**Work request:** The response must consist of the lines below from the one with "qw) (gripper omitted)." through the one with "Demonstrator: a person", exactly as they appear and with both ends kept.

#####

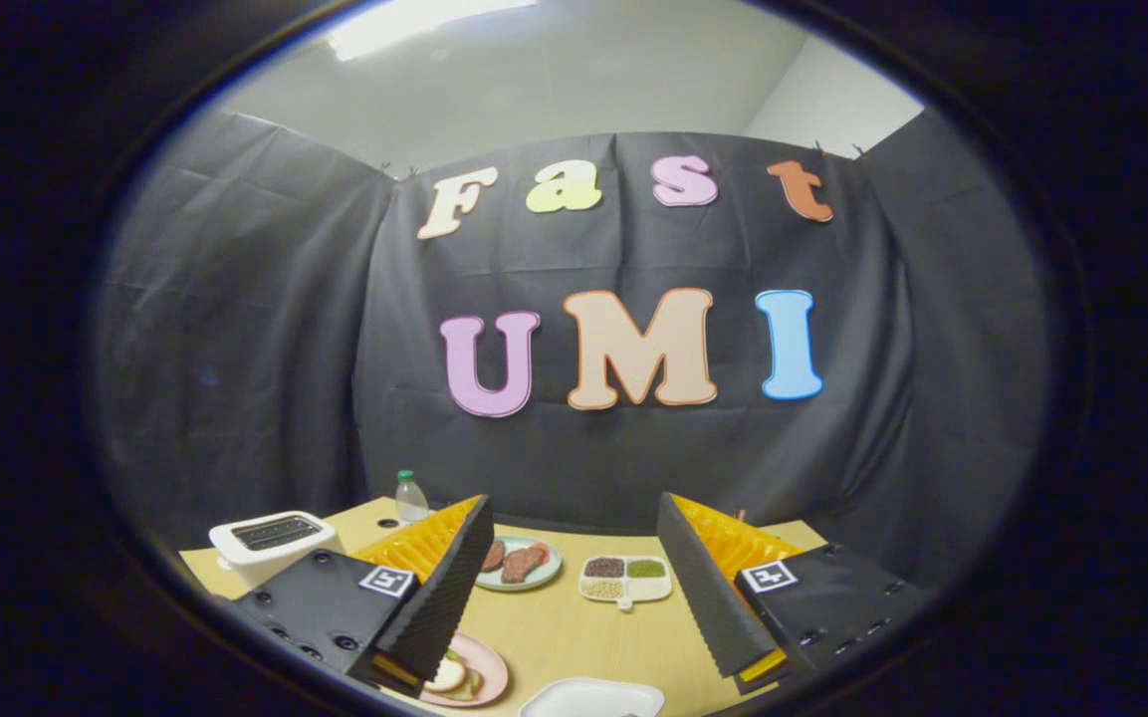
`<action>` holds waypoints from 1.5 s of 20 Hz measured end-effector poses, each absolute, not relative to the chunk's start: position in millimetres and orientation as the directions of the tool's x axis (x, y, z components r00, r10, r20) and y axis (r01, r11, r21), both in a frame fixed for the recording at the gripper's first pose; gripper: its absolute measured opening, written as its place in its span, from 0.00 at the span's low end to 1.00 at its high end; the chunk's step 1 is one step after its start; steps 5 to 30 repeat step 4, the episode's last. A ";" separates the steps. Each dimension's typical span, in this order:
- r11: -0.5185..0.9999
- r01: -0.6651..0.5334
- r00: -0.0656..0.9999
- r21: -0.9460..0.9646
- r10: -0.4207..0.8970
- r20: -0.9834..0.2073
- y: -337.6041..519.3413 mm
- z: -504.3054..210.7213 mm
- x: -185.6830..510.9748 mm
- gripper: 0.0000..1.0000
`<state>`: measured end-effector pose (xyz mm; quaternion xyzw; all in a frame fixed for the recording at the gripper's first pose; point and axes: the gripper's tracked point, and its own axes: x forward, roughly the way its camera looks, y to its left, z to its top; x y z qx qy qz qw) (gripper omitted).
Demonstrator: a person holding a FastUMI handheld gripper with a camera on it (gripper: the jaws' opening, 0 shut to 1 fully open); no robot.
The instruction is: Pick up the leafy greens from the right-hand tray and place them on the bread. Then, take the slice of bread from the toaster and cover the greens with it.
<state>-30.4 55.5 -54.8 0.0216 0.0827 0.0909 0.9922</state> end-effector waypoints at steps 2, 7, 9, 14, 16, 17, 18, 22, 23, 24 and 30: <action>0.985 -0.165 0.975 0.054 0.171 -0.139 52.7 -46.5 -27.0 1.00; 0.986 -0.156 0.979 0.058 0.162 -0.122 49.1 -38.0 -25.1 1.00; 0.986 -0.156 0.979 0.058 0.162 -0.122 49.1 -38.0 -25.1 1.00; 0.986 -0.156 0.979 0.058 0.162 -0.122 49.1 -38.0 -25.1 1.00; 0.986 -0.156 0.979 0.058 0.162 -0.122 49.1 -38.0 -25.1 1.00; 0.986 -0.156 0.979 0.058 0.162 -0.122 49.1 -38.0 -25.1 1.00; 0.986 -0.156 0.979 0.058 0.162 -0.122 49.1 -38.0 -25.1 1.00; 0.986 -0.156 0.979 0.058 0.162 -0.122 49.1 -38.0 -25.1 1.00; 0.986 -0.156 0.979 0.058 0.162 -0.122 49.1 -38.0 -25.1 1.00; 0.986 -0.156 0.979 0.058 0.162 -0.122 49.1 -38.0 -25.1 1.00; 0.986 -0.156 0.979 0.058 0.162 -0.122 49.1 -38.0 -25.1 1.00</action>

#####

**Task solution:**
`<state>`: measured end-effector pose (xyz mm; quaternion xyzw; all in a frame fixed for the recording at the gripper's first pose; point and axes: the gripper's tracked point, and its own axes: x forward, roughly the way its camera looks, y to its left, z to its top; x y z qx qy qz qw) (gripper omitted).
Demonstrator: a person holding a FastUMI handheld gripper with a camera on it (gripper: the jaws' opening, 0 shut to 1 fully open); no robot.

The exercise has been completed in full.